### YOUR TASK
Once the line containing "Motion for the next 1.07" is found, copy it and each subsequent line exactly. Stop at the end of the records below.

[Stored items from a collection]
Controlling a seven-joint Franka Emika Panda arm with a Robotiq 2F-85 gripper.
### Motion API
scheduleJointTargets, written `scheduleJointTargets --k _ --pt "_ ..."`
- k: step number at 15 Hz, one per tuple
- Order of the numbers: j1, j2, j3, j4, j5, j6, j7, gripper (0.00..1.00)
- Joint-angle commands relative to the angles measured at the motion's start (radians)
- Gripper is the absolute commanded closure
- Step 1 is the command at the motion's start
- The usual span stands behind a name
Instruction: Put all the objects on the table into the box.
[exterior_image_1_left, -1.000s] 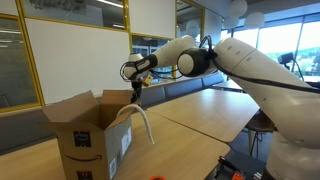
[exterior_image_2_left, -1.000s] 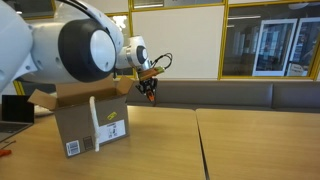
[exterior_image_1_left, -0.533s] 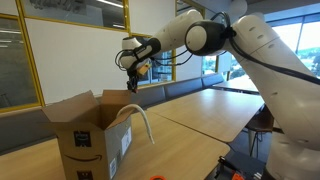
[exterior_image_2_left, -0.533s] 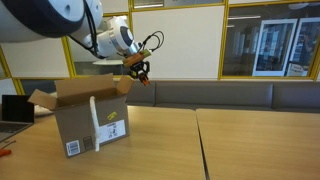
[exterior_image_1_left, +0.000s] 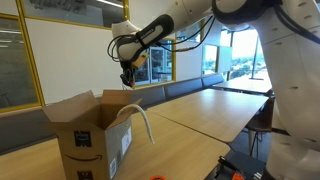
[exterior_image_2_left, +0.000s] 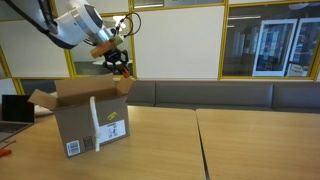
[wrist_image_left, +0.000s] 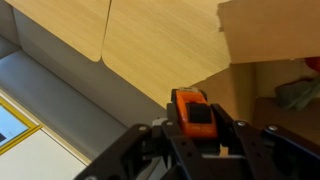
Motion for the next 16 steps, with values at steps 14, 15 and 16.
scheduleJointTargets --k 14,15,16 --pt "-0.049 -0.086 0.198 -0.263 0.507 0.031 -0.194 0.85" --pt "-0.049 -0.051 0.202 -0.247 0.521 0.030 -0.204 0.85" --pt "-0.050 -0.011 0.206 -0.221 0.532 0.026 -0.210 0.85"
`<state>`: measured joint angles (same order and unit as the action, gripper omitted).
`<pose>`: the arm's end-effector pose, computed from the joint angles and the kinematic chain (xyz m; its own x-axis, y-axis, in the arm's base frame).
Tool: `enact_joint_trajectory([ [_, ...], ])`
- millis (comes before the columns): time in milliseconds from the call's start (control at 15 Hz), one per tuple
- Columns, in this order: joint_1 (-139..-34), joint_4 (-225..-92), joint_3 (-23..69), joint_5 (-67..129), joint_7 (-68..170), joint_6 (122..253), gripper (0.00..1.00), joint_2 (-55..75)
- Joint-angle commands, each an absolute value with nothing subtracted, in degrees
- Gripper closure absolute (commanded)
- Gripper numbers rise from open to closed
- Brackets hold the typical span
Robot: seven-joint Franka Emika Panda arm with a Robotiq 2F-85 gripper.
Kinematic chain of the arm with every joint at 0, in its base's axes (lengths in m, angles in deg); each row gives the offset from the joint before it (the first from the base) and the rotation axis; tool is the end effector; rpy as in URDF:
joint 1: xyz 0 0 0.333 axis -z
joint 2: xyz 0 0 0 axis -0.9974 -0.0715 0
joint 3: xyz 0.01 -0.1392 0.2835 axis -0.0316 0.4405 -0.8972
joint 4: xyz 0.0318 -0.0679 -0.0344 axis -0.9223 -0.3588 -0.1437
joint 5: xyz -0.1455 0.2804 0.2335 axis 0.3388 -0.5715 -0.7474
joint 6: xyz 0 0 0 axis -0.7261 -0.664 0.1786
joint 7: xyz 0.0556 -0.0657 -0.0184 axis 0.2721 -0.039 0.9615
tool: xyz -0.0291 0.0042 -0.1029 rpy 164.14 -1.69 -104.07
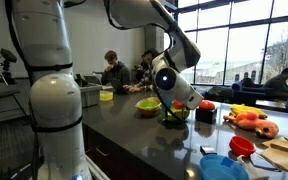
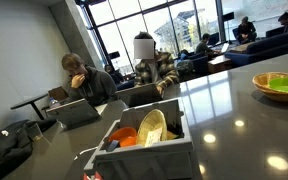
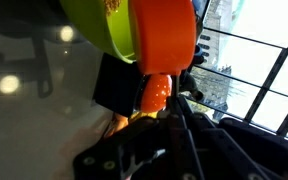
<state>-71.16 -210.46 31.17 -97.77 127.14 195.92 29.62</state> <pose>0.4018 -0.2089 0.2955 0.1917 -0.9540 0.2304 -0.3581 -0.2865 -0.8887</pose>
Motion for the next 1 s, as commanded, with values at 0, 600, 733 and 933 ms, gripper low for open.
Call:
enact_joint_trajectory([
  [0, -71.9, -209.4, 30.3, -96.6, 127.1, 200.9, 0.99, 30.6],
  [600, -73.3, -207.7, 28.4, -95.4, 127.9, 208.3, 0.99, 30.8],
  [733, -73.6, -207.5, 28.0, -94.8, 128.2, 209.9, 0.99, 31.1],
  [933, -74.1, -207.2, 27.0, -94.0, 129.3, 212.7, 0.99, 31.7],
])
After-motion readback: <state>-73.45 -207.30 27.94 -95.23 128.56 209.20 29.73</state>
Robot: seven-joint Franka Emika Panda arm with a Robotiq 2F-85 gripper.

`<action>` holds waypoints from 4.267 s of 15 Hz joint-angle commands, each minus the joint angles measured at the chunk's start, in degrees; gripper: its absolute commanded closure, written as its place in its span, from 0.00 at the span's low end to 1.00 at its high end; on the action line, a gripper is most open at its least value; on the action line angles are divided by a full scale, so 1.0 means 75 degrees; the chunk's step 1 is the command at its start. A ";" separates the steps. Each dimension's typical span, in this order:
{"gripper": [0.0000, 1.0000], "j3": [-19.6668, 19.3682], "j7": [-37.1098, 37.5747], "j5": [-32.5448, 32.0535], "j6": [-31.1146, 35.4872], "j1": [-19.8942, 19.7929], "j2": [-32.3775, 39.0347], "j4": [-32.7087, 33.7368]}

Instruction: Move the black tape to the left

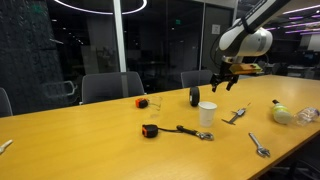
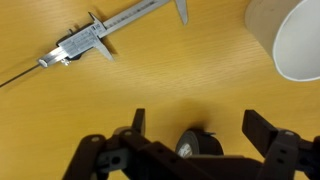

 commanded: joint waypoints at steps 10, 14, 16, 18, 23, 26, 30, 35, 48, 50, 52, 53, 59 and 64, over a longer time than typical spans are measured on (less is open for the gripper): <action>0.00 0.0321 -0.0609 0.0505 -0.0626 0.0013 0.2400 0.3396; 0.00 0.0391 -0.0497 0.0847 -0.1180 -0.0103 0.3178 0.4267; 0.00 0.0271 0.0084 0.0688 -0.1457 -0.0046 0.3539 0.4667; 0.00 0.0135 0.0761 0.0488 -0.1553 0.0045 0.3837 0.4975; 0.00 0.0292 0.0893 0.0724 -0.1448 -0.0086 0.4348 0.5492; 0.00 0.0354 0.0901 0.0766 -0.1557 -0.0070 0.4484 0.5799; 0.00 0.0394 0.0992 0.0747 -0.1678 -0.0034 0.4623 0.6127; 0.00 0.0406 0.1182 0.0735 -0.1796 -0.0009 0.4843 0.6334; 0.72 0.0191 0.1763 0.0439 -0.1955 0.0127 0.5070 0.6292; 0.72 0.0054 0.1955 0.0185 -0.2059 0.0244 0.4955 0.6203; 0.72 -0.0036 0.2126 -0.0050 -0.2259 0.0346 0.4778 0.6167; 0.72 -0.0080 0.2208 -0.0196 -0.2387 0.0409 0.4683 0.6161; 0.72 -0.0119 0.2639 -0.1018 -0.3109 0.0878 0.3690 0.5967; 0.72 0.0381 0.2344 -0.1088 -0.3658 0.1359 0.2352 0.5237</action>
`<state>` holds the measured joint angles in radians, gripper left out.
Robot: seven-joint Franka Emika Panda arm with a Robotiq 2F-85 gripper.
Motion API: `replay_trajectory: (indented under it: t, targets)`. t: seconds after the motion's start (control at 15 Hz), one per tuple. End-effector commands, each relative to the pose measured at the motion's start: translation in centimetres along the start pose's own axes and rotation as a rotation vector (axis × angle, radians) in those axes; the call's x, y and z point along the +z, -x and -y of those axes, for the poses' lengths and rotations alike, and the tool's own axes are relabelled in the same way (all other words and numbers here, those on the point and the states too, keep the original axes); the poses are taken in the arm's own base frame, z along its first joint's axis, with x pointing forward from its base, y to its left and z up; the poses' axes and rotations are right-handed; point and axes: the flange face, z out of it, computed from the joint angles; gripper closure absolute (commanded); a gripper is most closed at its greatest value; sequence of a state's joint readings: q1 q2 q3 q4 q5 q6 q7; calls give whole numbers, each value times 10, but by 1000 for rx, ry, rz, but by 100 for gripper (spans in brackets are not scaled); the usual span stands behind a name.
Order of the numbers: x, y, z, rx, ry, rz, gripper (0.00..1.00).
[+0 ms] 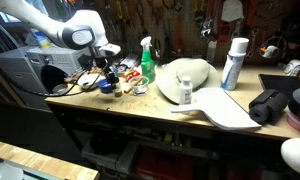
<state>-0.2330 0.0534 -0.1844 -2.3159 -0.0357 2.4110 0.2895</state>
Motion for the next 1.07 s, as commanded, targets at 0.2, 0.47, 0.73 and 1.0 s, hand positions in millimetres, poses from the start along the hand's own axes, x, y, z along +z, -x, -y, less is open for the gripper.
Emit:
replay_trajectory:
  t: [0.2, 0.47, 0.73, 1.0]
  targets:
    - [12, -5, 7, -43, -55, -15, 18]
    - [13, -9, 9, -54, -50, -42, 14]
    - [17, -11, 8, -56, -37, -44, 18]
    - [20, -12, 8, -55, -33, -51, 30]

### SOLVED PROBLEM
Motion for the next 1.07 s, as commanded, targets at 0.2, 0.47, 0.73 and 1.0 s, hand positions in millimetres, poses from the start along the hand's own axes, x, y, z along +z, -x, -y, less is open for the gripper.
Emit:
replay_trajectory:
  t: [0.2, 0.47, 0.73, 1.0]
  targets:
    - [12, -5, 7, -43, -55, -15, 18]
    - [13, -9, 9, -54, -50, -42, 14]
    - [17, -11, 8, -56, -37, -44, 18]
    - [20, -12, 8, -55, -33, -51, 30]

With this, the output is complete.